1. In this case one Samiruddin has been convicted of murder by the Sessions Judge of Furreedpore sitting with Assessors, and has been sentenced to death. This sentence has been referred for confirmation; and the prisoner has appealed at the same time.
2. In referring the case the Sessions Judge forwards a copy of a letter received by him from the Civil Surgeon, and expressing an opinion as to the nature of the wound inflicted upon the person of causing whose death the prisoner has been convicted. We cannot receive, or in any way act upon, this extra-judicial matter. The only opinion of the Civil Surgeon which can be considered in judicially dealing with the case, is an opinion expressed by him when examined as a witness under the usual tests to which witnesses are subjected.
3. The Assessors were of opinion that the prisoner should be convicted of murder. But the value of this opinion is very much diminished when we find that some important matter which should not have been admitted as evidence, was admitted to influence their minds.
4. The piece of evidence to which this observation relates is the dying statement of the deceased Baber Ali. This was recorded by the Deputy Magistrate as a ‘deposition’; but it does not appear that Baber Ali was examined in the presence of the accused Samiruddin, and unless he were so examined by the Deputy Magistrate exercising judicial jurisdiction, the writing made by such Magistrate could not be admitted to prove the statement made by the deceased. This statement must have been proved in the ordinary way by a person who heard it made. If the Deputy Magistrate had been called to prove it, he might have refreshed his memory with the writing made by himself at the time when the statement was made.
5. The prisoner was charged with “causing the death of one Baul Mir, alias Baber Ali, by inflicting on him a wound with a ‘chheni’ with the intention of causing bodily injury such as was sufficient, in the course of nature, to cause death, or which he knew to be likely to cause death.” This charge was probably intended to refer to the second and third clauses of the definition of murder contained in Section 300 of the Penal Code. But it is defective and inexact as regards both clauses. With reference to the second Clause it should have run thus–“Likely to cause the death of Baber Ali, the person to whom the harm was caused.” With reference to the third Clause it should have said “ordinary course of nature.”
6. The medical evidence in the case is the deposition of the native doctor who was not examined in the Court of Sessions, as we think he should have been. This deposition goes to show that deceased “died from gangrene of the left lung and pleura brought on by” the injuries observed on his body. The native doctor further says, that the wound inflicted on the deceased was sufficient to bring on gangrene.
7. There is no evidence that the injuries were sufficient, in the ordinary course of nature, to cause death. There is no evidence that gangrene was a likely or probable result of the injuries inflicted, or that death was a likely or necessary result of gangrene. The native doctor was not even asked, and did not say, whether the injuries inflicted were likely to cause death.

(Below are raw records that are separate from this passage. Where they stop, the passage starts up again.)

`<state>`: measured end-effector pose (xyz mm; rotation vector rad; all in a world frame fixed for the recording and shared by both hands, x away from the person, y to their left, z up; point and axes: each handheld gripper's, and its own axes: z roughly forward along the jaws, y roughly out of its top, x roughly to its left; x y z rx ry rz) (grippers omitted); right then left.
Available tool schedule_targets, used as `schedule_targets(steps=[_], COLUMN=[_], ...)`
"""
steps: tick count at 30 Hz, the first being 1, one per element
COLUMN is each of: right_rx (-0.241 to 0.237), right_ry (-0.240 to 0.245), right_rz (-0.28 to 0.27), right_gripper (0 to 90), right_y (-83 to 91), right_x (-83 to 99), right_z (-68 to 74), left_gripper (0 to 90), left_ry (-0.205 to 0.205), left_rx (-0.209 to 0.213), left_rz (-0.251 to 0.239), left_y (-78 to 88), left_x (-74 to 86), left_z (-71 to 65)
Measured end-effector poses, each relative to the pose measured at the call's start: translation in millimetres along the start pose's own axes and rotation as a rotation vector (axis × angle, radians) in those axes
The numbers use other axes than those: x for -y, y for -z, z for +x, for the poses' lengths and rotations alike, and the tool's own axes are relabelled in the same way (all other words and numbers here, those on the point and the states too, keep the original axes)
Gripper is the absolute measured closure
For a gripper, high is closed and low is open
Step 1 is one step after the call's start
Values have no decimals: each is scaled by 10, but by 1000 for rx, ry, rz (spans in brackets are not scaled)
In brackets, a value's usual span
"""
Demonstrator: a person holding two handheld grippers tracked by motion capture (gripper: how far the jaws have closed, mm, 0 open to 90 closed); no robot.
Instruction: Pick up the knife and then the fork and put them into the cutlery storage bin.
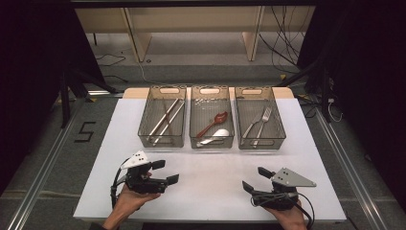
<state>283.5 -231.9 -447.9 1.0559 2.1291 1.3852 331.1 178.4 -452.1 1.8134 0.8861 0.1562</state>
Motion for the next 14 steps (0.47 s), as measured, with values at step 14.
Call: schedule_targets(steps=[14], right_rx=[1], right_ry=[3], right_rz=[0], right_gripper=[259], right_y=[1], right_x=[0], right_z=[2], left_gripper=[159], left_ry=[-10], left_rx=[-12], left_rz=[-2], left_y=[-1], left_x=[-3], left_z=[1])
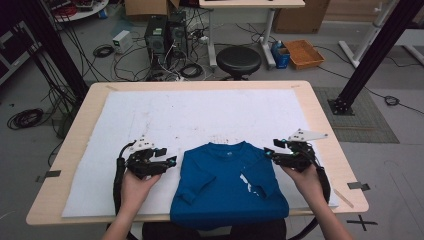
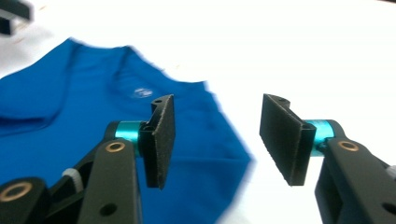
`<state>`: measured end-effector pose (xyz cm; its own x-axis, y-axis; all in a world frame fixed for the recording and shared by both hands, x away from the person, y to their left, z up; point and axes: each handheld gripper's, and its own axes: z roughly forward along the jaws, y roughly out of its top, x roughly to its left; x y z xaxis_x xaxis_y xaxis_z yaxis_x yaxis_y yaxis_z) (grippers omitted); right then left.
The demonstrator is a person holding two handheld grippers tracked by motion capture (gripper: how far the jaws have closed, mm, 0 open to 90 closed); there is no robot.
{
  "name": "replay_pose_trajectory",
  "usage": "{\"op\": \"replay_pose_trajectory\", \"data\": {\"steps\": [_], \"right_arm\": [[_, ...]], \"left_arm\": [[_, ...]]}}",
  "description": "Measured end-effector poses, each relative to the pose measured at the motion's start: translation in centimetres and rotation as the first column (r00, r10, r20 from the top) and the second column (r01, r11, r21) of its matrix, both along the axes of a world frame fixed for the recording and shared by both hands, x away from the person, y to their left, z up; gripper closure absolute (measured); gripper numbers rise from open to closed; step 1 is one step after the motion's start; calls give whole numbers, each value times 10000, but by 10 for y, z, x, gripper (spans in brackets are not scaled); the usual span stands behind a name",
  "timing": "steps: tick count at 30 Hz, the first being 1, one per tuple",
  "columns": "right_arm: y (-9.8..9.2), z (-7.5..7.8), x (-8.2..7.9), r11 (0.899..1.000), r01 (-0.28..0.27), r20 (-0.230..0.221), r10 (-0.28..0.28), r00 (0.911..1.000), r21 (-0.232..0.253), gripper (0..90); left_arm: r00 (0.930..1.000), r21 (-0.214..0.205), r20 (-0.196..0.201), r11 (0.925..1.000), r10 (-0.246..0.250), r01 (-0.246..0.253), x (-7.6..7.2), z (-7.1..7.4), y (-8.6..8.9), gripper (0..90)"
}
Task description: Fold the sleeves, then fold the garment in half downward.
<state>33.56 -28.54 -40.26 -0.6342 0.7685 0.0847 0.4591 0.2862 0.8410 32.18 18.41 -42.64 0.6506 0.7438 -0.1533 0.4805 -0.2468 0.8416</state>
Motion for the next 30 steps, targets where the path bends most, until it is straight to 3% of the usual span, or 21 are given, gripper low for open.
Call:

8. Upon the evidence on the record we think that the prisoner cannot be convicted of murder or of culpable homicide not amounting to murder. Upon his own confession and the evidence of the witnesses Palon Mandal and Holodhur Das we are satisfied that he wounded or injured the deceased with a ‘chheni,’ and we think that he ought to be convicted under Section 326 of the Penal Code of causing grievous hurt by a dangerous weapon. We set aside the conviction and sentence for murder: and convicting the prisoner Samiruddin under Section 326 of the Indian Penal Code, sentence him to ten years’ rigorous imprisonment.